学長ブログ

12月の学長ブログ

 守谷の「鳥のみち」を散策しました。もりや市民大学「友の会」の主催で、南守谷駅を起点とし、愛宕中学校の裏手にある「守谷野鳥の森散策道」と、それに続いて守谷小学校の裏手にある「鳥のみち」を散策してみよう、ということになった次第です。確かに、湿原があり、よく整備された木道(愛宕中学校の生徒さんたちが貢献してくれたとか)、そして各種の鳥たちがさえずる自然道が続いていました。歩くのも快適なところが多かったです。そこで、歩きながら、「湿原」について考えてみました。

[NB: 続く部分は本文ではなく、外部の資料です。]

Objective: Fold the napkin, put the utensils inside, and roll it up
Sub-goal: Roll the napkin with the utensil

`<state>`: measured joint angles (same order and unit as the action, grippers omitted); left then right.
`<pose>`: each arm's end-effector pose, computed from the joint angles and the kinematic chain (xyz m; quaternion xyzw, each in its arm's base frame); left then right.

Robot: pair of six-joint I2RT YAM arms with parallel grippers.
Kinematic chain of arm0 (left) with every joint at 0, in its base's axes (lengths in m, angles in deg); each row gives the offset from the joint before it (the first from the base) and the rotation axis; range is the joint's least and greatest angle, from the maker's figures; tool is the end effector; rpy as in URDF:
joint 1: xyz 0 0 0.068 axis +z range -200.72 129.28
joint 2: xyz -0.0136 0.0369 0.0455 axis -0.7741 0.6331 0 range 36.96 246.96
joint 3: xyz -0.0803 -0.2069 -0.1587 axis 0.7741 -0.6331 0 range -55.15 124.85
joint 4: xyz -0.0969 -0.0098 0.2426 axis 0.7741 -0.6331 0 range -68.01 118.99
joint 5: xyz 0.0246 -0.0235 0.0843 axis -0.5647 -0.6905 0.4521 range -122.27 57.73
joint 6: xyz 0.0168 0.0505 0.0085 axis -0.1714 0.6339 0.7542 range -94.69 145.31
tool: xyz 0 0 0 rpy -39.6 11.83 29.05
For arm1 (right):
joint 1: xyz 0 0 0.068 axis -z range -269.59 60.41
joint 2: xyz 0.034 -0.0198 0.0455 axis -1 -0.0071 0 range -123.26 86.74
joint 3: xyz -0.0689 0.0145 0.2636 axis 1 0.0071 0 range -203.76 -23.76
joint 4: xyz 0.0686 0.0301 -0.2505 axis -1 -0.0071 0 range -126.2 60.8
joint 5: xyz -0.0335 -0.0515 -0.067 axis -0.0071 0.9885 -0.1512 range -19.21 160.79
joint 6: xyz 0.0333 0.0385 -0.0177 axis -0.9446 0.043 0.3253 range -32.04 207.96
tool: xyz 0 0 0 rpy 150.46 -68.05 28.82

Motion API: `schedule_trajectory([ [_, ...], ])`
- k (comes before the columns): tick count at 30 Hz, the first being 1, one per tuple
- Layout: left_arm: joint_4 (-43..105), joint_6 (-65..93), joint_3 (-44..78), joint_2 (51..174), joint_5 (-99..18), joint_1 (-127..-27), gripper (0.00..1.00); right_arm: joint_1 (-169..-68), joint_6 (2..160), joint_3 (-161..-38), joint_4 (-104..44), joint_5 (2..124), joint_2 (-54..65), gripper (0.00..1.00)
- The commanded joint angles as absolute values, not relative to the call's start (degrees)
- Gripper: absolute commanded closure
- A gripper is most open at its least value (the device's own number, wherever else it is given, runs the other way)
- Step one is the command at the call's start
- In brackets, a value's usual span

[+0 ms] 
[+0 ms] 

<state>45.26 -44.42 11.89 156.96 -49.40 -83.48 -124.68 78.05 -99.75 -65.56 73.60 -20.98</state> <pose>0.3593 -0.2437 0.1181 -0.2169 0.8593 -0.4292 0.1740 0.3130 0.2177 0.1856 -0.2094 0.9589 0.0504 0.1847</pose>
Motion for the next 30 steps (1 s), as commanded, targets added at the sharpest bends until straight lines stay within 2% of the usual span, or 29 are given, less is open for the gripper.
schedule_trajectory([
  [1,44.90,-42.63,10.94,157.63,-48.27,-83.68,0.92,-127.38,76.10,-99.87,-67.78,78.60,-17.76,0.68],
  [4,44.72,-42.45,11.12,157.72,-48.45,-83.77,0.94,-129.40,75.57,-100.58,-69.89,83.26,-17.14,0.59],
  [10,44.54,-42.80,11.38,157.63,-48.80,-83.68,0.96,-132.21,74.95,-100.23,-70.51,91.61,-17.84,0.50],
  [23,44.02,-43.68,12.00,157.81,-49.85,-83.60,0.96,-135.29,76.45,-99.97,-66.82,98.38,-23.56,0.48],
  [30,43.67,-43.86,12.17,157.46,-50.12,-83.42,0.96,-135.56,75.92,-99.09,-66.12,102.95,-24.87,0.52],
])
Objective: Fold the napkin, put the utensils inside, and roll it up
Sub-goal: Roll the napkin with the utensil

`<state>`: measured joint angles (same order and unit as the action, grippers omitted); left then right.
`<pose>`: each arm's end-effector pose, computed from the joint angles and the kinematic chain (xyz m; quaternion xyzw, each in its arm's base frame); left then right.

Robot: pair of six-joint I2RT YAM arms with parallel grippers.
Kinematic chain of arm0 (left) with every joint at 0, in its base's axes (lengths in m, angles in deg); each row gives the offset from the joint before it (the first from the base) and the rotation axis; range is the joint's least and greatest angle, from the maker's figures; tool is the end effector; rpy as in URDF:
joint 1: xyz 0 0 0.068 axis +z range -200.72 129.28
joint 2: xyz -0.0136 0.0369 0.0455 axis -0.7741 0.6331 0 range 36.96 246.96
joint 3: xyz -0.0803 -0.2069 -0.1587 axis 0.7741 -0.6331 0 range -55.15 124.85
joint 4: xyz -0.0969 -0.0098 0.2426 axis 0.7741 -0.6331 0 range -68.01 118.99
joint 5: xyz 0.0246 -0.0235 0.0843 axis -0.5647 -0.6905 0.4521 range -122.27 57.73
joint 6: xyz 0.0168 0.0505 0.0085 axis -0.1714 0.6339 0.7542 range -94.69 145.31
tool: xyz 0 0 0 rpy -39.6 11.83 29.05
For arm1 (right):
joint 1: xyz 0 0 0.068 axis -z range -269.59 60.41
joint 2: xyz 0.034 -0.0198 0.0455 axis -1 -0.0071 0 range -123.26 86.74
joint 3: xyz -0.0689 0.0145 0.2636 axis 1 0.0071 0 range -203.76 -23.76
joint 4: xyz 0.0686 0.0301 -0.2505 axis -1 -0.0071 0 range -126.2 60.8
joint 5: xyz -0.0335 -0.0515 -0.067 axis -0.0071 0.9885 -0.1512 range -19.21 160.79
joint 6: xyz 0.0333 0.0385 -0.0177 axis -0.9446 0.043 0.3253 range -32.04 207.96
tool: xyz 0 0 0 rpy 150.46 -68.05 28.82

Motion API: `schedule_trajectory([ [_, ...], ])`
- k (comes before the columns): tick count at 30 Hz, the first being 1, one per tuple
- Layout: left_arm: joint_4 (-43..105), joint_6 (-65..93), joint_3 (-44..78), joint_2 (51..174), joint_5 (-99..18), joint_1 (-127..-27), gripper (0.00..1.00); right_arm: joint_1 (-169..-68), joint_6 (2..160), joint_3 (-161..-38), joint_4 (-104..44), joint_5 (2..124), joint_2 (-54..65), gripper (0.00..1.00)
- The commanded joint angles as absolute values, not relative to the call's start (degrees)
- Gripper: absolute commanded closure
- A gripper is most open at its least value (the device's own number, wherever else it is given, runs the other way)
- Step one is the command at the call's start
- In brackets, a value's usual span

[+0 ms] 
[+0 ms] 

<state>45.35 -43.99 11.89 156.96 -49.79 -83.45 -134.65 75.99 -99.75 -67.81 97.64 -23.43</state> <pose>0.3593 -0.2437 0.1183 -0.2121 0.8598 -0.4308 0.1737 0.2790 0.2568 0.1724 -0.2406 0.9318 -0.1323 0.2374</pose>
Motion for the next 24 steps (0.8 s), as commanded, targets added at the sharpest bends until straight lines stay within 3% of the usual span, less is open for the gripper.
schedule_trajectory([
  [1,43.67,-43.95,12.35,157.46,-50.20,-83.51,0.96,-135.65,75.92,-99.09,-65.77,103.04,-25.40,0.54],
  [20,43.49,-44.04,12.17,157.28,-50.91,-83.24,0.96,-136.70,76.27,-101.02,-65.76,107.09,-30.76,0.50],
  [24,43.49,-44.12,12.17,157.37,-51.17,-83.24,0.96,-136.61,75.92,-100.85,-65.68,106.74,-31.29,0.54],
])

 そもそも、尾瀬や釧路の湿原地帯は、なぜあのように広く美しい景観を維持しているのでしょうか?それは、水に秘密があります。湿原が美しい景観を保つには、そこにある水が「貧栄養」でなければなりません。「貧」が「美」を作るのです。究極の「貧」は、雨水だけが流入し、他の一切の水の流入を阻止した場合に実現します。こうした条件下では、その栄養状態で生育できる限られた植物のみが繁殖するので、整然とした心休まる景観が出現します。その究極の姿がミズゴケ湿原です。ワタスゲやホロムイスゲもちらほら見えたりしますが、それ以上の雑木は水が「貧栄養」であるが故に生育しません。
 これの反対語が「富栄養」です。富栄養水というのは、植物の落葉や枝、小動物の死骸など有機物、農地から流出する肥料や農薬成分、生活雑排水に混入している様々な化学物質など、水の中にたくさんの養分が含まれている水のことです。また、土砂の流入も栄養を一緒に持ち込むことになるので、「富栄養」に一役買います。こうした水が流入すると、様々な植物が繁茂し、人間の手入れが無ければ雑然とした雑木林になってしまいます。「富」が景観を台無しにするのです。
 さて、わが「鳥のみち」は、湿原を貫く快適な木道とセットになって、美しい湿原景観に近づこうとしているのですが、水を観察してみると、周辺の土地から「富栄養水」がたくさん流入しているように見えました。これでは、美しい湿原風景に移行するのは難しいかもしれません。生活雑排水はもちろんですが、地表面を流れる自然の水もできるだけカットし、湿地帯には雨以外の水を入れないようにすれば、もっと景観が改善するのではないか、と思います。水は「富」より「貧」を好む。では、人間もそうか?などと無駄な思案をしながらの、楽しい2時間歩きでした。